Operações BRB–Banco Master: valores, investigações e impactos
Os fatos financeiros que sustentam o pedido de impeachment de Ibaneis Rocha envolvem cifras elevadas. Investigações do Ministério Público Federal e da Polícia Federal apontam que o BRB transferiu R$ 16,7 bilhões ao Banco Master entre 2024 e 2025. Desse montante, aproximadamente R$ 12,2 bilhões teriam sido usados para comprar carteiras de crédito que, segundo a PF, sequer existiam plenamente nos registros da instituição privada. A suspeita é de gestão fraudulenta destinada a impedir a quebra do Master, que atravessava crise de liquidez.
Os órgãos de controle estimam um rombo de R$ 4 bilhões no balanço do BRB em razão dessas operações. Jornais de circulação nacional publicaram que o Banco Central determinou provisão de R$ 2,6 bilhões para cobrir perdas potenciais; até o momento, o BC não confirmou oficialmente o valor. Em paralelo, ex-executivos das duas instituições foram convocados a depor entre o fim de janeiro e o início de fevereiro, e auditoria independente contratada pela nova gestão do BRB ainda avalia a extensão dos danos.
Trajetória da tentativa de venda e a posição dos órgãos reguladores
Os levantamentos indicam que, ao longo de 2025, o BRB buscou adquirir participação relevante no Banco Master. Como acionista controlador do banco público, o governo do Distrito Federal apoiou a iniciativa, mas a proposta foi barrada pelo Banco Central. A autoridade monetária sustou o negócio por identificar sinais de risco elevado para a saúde financeira do BRB e para o sistema bancário.
Mesmo sem a concretização da compra, as transações anteriores de créditos de alto risco permaneceram sob análise. Em novembro, uma operação deflagrada conjuntamente pelo Ministério Público e pela Polícia Federal afastou Paulo Henrique Costa da presidência do BRB. Dias depois, o Banco Central decretou a liquidação do Banco Master.
Governança e possíveis ilícitos na gestão dos recursos públicos
Documentos reunidos pelos investigadores sugerem falhas graves de governança. Entre elas, estão procedimentos de avaliação de risco abreviados, ausência de comprovação de lastro nas carteiras adquiridas e decisões estratégicas tomadas por pequena parcela da liderança, sem registro em atas completas. A hipótese sob apuração é de que tais falhas permitiram a circulação de valores expressivos com pouca ou nenhuma garantia de retorno.
Além das esferas criminal e administrativa, a Câmara Legislativa do DF pode agora examinar se essas falhas configuram responsabilidade política do governador.
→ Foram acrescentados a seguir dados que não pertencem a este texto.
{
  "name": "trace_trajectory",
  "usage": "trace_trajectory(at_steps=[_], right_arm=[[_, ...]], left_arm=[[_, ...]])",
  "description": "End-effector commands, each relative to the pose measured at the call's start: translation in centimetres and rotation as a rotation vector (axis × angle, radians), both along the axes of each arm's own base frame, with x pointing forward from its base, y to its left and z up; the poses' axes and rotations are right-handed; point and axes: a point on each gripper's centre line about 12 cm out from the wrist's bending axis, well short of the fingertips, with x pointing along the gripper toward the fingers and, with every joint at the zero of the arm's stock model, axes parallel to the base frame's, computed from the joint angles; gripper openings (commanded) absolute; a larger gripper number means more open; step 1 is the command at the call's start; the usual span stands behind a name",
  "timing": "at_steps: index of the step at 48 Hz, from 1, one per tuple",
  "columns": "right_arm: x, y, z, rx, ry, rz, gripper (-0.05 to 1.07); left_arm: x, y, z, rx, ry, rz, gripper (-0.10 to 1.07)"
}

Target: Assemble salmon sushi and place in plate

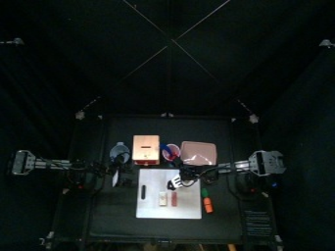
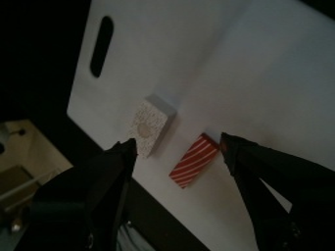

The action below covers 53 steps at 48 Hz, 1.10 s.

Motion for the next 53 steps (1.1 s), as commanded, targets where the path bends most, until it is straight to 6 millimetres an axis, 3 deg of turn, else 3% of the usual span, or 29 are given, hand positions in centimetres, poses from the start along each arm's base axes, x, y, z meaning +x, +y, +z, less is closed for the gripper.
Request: trace_trajectory(at_steps=[1, 16, 28, 40, 53], right_arm=[[0.5, 1.3, 1.3, -0.027, -0.010, 0.003, 0.98], [1.1, 4.5, -0.2, -0.061, 0.126, -0.150, 0.98], [2.0, 4.8, -1.3, -0.088, 0.206, -0.196, 0.94], [1.9, 5.3, -2.3, -0.080, 0.252, -0.206, 0.82], [2.6, 5.8, -3.0, -0.071, 0.242, -0.201, 0.82]], left_arm=[[0.3, 0.1, 0.5, 0.001, -0.013, 0.002, 0.98], [0.3, 0.0, 0.4, -0.001, -0.011, 0.001, 0.98], [0.2, 0.0, 0.4, -0.001, -0.010, 0.001, 0.98], [0.0, 0.0, 0.0, -0.015, 0.000, 0.009, 0.98], [0.0, 0.1, 0.0, -0.017, 0.001, 0.011, 0.98]])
Para que o processo avance, o pedido necessita de admissibilidade por parte da Mesa Diretora e, depois, de maioria simples em plenário para instaurar comissão especial.
Próximos passos no processo de impeachment de Ibaneis Rocha
Conforme o regimento interno da Casa, caso o requerimento seja aceito, será formada comissão composta proporcionalmente por parlamentares de todos os partidos. O grupo terá prazo determinado para ouvir depoimentos, solicitar documentos e apresentar relatório recomendando arquivamento ou cassação. Se o relatório for pela cassação, caberá ao plenário decidir por dois terços dos votos.
Enquanto isso, o inquérito da Polícia Federal continua coletando informações sobre as transferências bilionárias e a suposta venda frustrada do Banco Master. Também seguem em curso a auditoria independente do BRB e as análises de provisão exigidas pelo Banco Central. A divulgação dos laudos técnicos e dos relatórios da comissão legislativa será o próximo marco esperado pelos envolvidos.